I have been reading a little about what is being presented as the causes for the current worldwide financial crisis. Nothing really surprising in the descriptions, of course, we’ve all heard or read these experts who failed to predict anything going to great details in explaining a posteriori what happened, and provide supposedly valuable insight into what would be coming.

What really amazes me is how each one of the human branches of activities likes living in its own ivory tower. Each industry learns its own lessons from its own failures, or attempts to, but rarely does one industry draw the lessons from another industry’s failures. I am certain some of that has to do with the fact that industries are frequently out of sync in their cycles, but also from a lack of abstraction and high level view on the nature of the industry, its processes and decisions.
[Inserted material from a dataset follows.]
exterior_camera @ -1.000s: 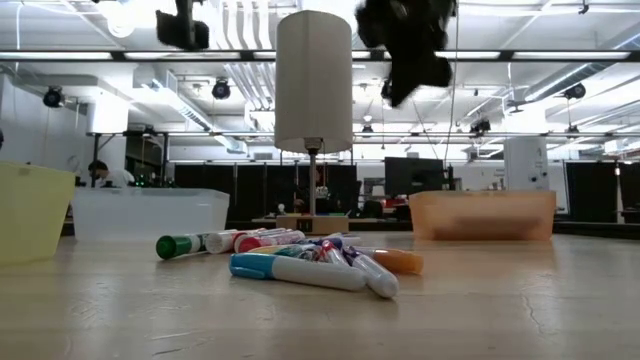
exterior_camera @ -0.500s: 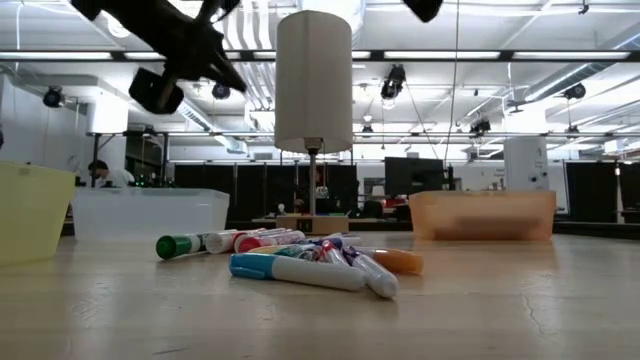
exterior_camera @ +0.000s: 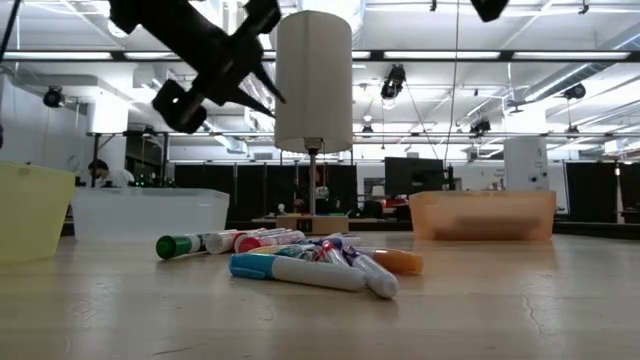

A key factor is in this mess is simply the fact that the financial industry created all sorts of financial instruments working at ever higher levels of abstraction, more and more removed from the reality of the underlying relevant physical or legal entities without really understanding their systems behavior.

Derivatives, derivatives on derivatives, swaps, etc: sure, each and every one of them has a solid – and here, sorry for my friends in that space, I will qualify solid as “seemingly” solid – mathematical support. Sure, the bright mathematicians and physicist Wall Street hired by the plane load out of Europe (Russia, France, etc.) are very capable in their domain. They can understand business problems, abstract them into sophisticated models, even understand the conditions under which these models apply, provide all sorts of sensitivity analysis to take into account potential environmental changes, etc. I will not question that.
But I will say that there is no evidence whatsoever that the financial industry applied – or applies – serious systems analysis to the combination of these instruments as they are applied. The obvious aspects that systems analysts pay attention to have been totally ignored: no real systems analysis of applicability, analysis of error / exception propagation, exception management, etc.
As a consequence, each model may very well be well understood, inducing a false sense of security in that this is all under control.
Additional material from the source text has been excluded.